Sullo schermo del televisore scorrevano adesso le previsioni del tempo.
«Non c’è male, e tu?»
«Abbastanza bene. Chiami da Madrid?»
«No. Sono a Copenaghen. Ho appena visto il tuo servizio su Lola.»
«Laila.»
«Il suo vero nome è Lola. È una vicenda molto interessante. Ricorda un po’ la storia del re nudo: si presenta un’affascinante signora con un pizzico di savoir faire e tutti cascano ai suoi piedi, senza preoccuparsi di verificare che sia ciò che dice di essere.»
«Proprio così. Le è bastato sbattere le ciglia e tutti i piccoli socialdemocratici che ci tenevano tanto a passare da esperti le hanno fatto ponti d’oro. La conosci, Peter?»
«Sì.»
«Senti senti!» esclamò con l’eccitazione del cacciatore di notizie che fiuta uno scoop.
«Sono al Royal. Se vuoi, ti offro un drink e ti racconto di lei.»
«Accidenti, non posso. Ho promesso di tornare a casa» rispose dopo un secondo di esitazione.
«Cosa hai combinato?»
Quella non era una risposta da Klaus Pedersen. Ai vecchi tempi se ne infischiava della famiglia. Viveva solo per i reportage dall’estero e approfittava di qualsiasi occasione per fare un viaggio a spese del giornale.
«Qualche anno fa ho divorziato da mia moglie e mi sono risposato. Sì, con una fotomodella più giovane di me. Così adesso ho una seconda nidiata di figli, il piccolino soffre di coliche che lo fanno urlare come un ossesso. Se non vado a casa a darle il cambio, mia moglie non mi rivolgerà la parola per le prossime due settimane.»
«Capisco.»
«Sai com’è. Io, con l’età che ho, non desideravo altri figli, però uno non può mica permettersi di dire di no, quando la moglie più giovane vuole metter su famiglia, o sbaglio?»
«Giusto.»
«Ho mollato gli esteri per lo stesso motivo. Tutti quei viaggi mi sono costati il primo matrimonio. Allora ho fatto domanda per un posto alla redazione interna del telegiornale. Turni fissi e a casa tutte le sere. Non posso proprio permettermi un secondo divorzio.»
«Come non detto, Klaus.»
«Tu hai figli?»
«No» risposi con un nodo alla gola. «Niente figlio.»

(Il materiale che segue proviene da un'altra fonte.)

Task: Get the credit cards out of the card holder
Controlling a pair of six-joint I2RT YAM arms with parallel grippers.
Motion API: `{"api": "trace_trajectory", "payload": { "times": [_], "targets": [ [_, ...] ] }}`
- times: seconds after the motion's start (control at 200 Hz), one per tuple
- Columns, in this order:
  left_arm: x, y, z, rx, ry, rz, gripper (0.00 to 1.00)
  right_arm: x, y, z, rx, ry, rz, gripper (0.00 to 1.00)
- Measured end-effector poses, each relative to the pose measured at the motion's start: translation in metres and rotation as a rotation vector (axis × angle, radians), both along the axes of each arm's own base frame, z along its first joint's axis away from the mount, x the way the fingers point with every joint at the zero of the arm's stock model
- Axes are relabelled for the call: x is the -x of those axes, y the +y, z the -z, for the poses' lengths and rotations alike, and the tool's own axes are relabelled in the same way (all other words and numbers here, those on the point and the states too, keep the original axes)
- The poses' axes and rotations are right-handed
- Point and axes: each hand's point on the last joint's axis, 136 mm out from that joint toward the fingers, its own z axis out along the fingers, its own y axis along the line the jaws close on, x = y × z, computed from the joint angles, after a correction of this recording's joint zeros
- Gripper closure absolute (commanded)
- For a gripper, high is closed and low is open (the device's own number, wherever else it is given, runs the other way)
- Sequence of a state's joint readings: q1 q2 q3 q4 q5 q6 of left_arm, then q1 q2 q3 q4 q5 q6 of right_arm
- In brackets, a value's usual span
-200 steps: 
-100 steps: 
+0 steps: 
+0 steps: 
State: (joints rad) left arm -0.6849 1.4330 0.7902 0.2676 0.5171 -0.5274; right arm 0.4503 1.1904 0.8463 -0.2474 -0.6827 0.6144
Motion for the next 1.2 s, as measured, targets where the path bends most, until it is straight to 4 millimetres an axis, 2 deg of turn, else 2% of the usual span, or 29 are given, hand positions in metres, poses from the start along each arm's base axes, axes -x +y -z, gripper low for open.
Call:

«Sei rimasto il lupo solitario di sempre. Comunque ci tengo a incontrarti. Perché non vieni qui da me domani?»
«Ottima idea» risposi.
«Facciamo verso le undici? Chiedi alla receptionist. Ah, no, scusa: quella l’hanno mandata a casa per risparmiare. Chiamami prima di lasciare il Royal, così scendo e ti vengo incontro.»
«Perfetto. E salutami la nuova signora Pedersen.»
«A domani. Mi ha fatto piacere risentirti.»
Per scacciare la tentazione di aprire il minibar, feci qualche flessione. Poi lessi l’«Herald Tribune», dall’attualità agli editoriali fino alle cronache sportive più le strisce di Calvin and Hobbes. Mi addormentai davanti al film trasmesso da un canale via satellite.
L’indomani mi svegliai molto presto. Rimasi per qualche tempo a letto a guardare gli insulsi programmi televisivi del mattino: un talk show ambientato nel finto soggiorno di una casa, lezioni di cucina, l’intervista a una giovane cantante discinta recentemente proclamata uno dei migliori talenti della musica pop.